Overall, the costs of purchasing physical gold bullion bars can be significant, but they can also provide a valuable hedge against inflation and market volatility. It is important for investors to do their research and compare prices from multiple dealers before making a purchase to ensure they are getting a fair price.

While also subject to the current market price for gold, which is set by supply and demand in the global market plus a premium, which covers the costs associated with manufacturing, refining, and distributing the bars, the costs of purchasing physical gold bullion coins can vary depending on a number of factors, including the weight and purity of the coin. Due to their intricate design, gold bullion coins proof command higher premiums.

In addition to the premium, buyers may also be subject to taxes, shipping fees, and other charges depending on their location and the seller’s policies.

Gold bullion coins may also be subject to collectible value, which can make their price more volatile and less predictable. This value is based on factors such as rarity, historical significance, and condition, and is in addition to the coin’s intrinsic gold value.

Overall, purchasing gold in the form of bullion bars, is the most cost-effective way of buying and storing physical gold.

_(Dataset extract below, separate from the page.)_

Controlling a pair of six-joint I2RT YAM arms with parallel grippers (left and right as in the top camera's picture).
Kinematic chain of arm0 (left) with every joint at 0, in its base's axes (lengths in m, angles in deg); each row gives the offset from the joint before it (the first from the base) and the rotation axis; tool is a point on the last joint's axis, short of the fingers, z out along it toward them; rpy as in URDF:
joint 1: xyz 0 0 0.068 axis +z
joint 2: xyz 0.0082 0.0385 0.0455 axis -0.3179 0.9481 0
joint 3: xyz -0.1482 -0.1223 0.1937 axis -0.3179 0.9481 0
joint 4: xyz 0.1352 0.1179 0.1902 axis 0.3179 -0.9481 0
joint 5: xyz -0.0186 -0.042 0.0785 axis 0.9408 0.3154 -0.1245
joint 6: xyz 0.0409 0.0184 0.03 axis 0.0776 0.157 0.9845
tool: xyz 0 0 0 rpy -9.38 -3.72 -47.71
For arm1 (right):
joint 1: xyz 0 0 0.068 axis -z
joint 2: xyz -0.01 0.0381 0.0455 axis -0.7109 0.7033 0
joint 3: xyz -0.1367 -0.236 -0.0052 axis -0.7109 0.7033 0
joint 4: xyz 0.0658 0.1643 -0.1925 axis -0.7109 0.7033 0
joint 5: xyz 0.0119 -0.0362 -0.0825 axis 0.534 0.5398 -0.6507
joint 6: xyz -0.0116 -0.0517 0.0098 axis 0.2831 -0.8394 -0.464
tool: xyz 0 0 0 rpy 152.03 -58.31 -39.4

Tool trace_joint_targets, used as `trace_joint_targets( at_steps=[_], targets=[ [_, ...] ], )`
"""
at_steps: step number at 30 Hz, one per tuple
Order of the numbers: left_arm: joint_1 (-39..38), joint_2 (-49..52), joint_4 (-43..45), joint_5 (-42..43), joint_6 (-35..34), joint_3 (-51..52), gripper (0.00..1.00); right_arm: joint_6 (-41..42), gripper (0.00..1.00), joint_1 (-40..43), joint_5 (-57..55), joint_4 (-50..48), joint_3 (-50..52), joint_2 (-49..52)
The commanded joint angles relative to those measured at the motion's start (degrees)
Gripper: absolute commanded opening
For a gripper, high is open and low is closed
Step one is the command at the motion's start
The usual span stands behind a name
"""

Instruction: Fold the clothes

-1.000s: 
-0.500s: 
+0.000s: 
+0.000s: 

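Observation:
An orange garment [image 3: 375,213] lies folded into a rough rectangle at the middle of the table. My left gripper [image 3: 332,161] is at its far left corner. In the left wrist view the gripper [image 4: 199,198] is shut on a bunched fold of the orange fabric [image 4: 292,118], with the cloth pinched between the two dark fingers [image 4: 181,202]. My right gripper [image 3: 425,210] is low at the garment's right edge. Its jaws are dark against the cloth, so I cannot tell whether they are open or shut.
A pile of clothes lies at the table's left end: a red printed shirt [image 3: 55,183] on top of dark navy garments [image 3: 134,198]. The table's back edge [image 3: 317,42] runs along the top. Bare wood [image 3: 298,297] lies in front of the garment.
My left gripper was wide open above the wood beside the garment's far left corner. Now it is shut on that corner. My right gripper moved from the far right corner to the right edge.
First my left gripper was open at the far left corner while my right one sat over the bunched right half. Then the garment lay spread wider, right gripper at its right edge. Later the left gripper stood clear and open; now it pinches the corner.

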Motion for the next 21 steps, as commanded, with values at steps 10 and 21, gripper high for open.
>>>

They are also most easy to resell, as they represent the main form of physical gold investment for large institutional investors.

Buying gold

Purchasing physical gold can be done easily and remotely. Once a relationship is set up and a a custodian bank is selected, a purchase order for a defined quantity of gold is placed with the bank. The order is executed and the physical gold securely delivered to their vault or to a specified custom location.

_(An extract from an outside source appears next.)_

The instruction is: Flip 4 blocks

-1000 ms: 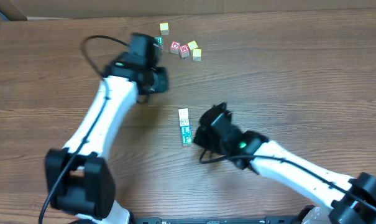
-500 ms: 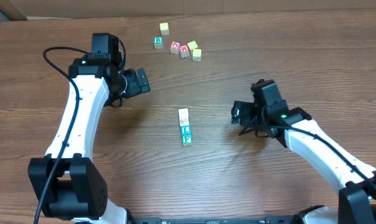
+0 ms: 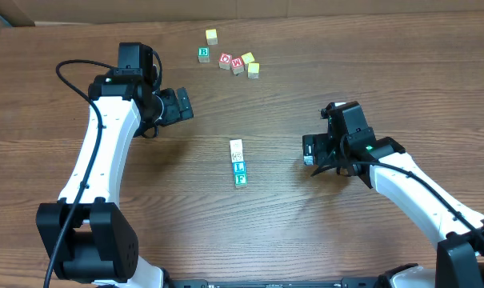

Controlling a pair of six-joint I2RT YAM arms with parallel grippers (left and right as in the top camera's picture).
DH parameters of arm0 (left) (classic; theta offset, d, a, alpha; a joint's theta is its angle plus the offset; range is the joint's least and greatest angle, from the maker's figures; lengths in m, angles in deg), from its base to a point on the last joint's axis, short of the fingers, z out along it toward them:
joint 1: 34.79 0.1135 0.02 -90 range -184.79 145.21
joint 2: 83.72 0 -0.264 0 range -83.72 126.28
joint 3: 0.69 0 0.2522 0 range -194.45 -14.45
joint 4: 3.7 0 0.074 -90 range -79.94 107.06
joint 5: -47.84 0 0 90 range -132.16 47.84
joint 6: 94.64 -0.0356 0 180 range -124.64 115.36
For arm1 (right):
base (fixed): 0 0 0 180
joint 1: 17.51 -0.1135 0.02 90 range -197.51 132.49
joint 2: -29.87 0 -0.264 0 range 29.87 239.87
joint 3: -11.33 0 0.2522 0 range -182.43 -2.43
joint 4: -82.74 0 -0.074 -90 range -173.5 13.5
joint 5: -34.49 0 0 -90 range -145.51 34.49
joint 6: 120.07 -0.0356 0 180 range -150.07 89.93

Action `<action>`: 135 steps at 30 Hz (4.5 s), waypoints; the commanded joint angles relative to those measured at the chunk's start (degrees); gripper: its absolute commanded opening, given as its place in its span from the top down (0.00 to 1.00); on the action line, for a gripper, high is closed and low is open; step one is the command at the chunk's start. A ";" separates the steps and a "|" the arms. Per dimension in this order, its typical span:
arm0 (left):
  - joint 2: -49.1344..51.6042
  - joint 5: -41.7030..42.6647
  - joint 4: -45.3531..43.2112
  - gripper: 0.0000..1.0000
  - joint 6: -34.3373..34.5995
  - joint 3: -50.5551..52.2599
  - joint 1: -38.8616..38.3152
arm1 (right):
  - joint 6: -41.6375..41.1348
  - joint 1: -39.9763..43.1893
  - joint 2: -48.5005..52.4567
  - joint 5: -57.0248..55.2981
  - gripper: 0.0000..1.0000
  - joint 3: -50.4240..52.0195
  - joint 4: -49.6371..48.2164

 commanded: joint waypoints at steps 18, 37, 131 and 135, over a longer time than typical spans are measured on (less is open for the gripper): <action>0.11 0.15 -0.28 0.00 -1.09 0.00 -0.44 | 0.90 0.37 -0.90 0.48 0.00 -0.28 -0.44; 0.11 0.15 -0.26 0.00 -1.09 0.00 -0.44 | 0.90 0.37 -0.90 0.48 0.00 -0.28 -0.44; 0.11 0.15 -0.28 0.00 -1.11 0.00 -0.44 | 1.55 14.25 -71.65 2.99 0.00 2.25 12.33; 0.11 0.15 -0.26 0.00 -1.09 0.00 -0.44 | 1.53 14.86 -73.00 4.09 0.00 5.40 10.95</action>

In recent years, fake online gold sales have become a common problem in the gold industry, and buyers should be aware of the risks associated with purchasing gold online. There are several ways that fake online gold sales can occur, including counterfeit products, non-delivery, and phishing schemes.

To avoid falling victim to fake online gold sales, buyers should only buy from reputable sellers who have a proven track record of selling genuine products.

Overall, buyers should exercise caution and use common sense when purchasing gold. If something seems too good to be true or the seller appears untrustworthy, it is best to avoid the transaction altogether.

Anyone who purchases gold bullions bars or coins from a Swiss Bank can be confident that they have undergone extremely rigorous testing before being certified and put up for sale.

Guidance and resources

Working with an independent wealth manager to purchase physical gold is helpful in several ways.

Having expertise in managing investments, including precious metals like gold, they can help investors to understand the benefits and risks of investing in physical gold, as well as how to purchase and store it safely. Staying up-to-date with market trends and fluctuations in the price of gold, the wealth manager provides advice on the best time to buy or sell gold, as well as the amount to invest based on an investor’s financial goals and risk tolerance. They often have connections with reputable dealers who sell physical gold and can help find a trusted dealer who offers fair prices and high-quality gold products. Wealth managers can create a customized investment strategy that includes physical gold based on an investor’s specific financial situation and goals to maximize returns and minimize risk.

Overall, working with a wealth manager can provide the guidance and resources required to invest in physical gold successfully.

Publications are for your information only and are not intended as an offer, promotion, or solicitation to buy or sell any financial instrument or perform any other financial transactions. All information and opinions expressed in the publication reflect current views as of the date of publication and may be liable to change without notice.